Your assignment: The response must consist of the lines below from the one with "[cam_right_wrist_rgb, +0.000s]" through the one with "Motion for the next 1", exactly as they appear and with both ends kept.

[Material for this task Boundary: Start]

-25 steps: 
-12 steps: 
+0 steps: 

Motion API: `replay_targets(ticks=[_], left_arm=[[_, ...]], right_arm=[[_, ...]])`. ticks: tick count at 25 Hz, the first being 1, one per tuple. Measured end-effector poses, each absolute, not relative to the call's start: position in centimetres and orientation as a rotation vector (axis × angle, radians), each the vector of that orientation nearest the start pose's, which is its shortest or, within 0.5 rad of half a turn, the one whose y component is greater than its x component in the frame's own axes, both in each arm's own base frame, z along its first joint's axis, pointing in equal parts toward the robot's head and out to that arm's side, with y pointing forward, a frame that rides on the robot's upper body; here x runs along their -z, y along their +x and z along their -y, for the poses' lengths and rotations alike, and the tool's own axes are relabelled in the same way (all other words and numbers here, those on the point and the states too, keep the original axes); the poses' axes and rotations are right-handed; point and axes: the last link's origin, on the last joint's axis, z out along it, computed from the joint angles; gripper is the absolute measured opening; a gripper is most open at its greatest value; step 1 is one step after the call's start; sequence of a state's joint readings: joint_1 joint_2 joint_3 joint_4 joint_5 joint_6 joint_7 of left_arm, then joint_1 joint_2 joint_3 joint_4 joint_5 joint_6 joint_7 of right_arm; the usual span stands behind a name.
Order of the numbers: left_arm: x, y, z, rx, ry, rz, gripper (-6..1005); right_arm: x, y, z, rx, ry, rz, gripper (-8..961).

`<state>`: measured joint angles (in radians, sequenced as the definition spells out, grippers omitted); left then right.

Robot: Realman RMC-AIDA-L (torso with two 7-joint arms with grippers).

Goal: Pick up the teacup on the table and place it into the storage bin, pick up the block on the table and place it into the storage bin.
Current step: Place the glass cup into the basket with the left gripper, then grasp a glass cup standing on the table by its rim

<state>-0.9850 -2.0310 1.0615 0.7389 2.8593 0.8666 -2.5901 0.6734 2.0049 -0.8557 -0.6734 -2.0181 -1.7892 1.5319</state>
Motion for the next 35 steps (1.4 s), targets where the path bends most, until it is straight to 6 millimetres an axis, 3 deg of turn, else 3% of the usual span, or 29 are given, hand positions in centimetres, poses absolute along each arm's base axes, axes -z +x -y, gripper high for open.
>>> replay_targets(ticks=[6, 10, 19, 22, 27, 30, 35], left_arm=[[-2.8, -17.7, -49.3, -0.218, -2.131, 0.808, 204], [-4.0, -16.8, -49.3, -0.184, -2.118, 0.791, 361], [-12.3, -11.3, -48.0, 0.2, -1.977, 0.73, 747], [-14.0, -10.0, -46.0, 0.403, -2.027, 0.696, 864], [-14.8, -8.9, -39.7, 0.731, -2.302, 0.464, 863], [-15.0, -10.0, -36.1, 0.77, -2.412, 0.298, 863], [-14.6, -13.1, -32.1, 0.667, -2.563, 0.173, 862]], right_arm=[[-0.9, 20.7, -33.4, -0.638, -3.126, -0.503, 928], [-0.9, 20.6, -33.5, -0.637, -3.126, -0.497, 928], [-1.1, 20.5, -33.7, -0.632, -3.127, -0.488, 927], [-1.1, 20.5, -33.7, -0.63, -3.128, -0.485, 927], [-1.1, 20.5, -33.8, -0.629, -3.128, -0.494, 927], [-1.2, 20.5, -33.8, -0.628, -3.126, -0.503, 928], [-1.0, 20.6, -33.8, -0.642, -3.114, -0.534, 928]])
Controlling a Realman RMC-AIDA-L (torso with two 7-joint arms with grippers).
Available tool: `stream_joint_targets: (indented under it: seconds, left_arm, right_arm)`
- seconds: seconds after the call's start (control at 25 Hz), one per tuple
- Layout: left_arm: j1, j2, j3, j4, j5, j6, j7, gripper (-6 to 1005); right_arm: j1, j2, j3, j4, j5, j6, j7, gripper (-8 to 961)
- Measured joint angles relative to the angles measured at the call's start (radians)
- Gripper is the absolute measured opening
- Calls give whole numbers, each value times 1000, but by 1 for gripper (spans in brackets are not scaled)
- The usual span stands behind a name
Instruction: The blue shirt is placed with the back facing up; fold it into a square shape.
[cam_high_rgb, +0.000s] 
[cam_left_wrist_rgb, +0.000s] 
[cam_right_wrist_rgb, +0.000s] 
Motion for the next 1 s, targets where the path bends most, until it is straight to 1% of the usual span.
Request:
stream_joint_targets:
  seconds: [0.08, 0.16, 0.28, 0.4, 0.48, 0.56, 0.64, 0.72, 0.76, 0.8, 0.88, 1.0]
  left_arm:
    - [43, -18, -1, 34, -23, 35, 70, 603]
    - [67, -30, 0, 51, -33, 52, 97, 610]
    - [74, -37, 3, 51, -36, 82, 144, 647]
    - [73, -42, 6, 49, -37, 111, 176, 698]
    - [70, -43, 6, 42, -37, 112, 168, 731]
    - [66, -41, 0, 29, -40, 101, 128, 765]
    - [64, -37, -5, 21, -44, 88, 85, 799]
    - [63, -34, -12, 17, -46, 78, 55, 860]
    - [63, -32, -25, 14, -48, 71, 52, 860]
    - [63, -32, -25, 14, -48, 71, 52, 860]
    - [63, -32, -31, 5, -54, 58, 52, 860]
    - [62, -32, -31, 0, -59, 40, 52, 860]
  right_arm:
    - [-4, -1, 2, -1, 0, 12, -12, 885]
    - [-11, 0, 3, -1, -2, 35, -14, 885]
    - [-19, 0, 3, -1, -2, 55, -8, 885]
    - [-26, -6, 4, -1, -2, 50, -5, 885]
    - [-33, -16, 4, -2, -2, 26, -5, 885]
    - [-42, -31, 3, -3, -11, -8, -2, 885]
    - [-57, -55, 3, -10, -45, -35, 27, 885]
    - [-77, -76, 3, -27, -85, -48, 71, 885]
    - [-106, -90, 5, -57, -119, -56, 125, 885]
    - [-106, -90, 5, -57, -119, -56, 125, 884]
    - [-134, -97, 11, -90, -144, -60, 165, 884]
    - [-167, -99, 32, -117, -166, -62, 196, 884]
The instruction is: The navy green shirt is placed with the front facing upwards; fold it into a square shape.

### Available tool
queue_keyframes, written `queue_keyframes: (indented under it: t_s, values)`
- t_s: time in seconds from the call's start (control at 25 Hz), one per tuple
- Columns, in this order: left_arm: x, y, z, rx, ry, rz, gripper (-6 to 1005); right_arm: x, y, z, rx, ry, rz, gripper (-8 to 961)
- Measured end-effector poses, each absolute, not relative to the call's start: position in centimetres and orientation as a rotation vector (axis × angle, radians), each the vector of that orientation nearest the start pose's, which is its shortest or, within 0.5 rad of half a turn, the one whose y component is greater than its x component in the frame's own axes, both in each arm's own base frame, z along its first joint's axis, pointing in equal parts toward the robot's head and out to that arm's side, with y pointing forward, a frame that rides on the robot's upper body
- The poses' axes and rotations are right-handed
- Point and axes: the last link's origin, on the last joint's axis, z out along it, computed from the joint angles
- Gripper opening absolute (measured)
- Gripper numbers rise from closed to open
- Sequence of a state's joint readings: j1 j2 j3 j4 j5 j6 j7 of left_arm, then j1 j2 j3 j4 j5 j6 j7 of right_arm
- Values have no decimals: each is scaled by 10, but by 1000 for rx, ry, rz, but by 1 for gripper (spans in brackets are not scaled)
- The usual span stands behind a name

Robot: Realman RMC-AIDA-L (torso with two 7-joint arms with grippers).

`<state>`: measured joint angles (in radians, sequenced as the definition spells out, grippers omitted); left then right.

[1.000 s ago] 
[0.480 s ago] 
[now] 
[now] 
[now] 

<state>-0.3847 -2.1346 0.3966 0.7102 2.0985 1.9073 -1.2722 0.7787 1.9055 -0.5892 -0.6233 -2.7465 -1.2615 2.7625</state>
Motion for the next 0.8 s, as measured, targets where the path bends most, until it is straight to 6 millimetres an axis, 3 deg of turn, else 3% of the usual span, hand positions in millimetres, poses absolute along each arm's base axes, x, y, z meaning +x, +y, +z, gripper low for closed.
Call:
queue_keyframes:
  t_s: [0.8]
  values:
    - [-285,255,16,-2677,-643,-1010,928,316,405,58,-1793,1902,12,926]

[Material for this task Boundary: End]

Written answer:
[cam_right_wrist_rgb, +0.000s] 
Motion for the next 1 s, targets where the path bends most, until it is straight to 1% of the usual span.

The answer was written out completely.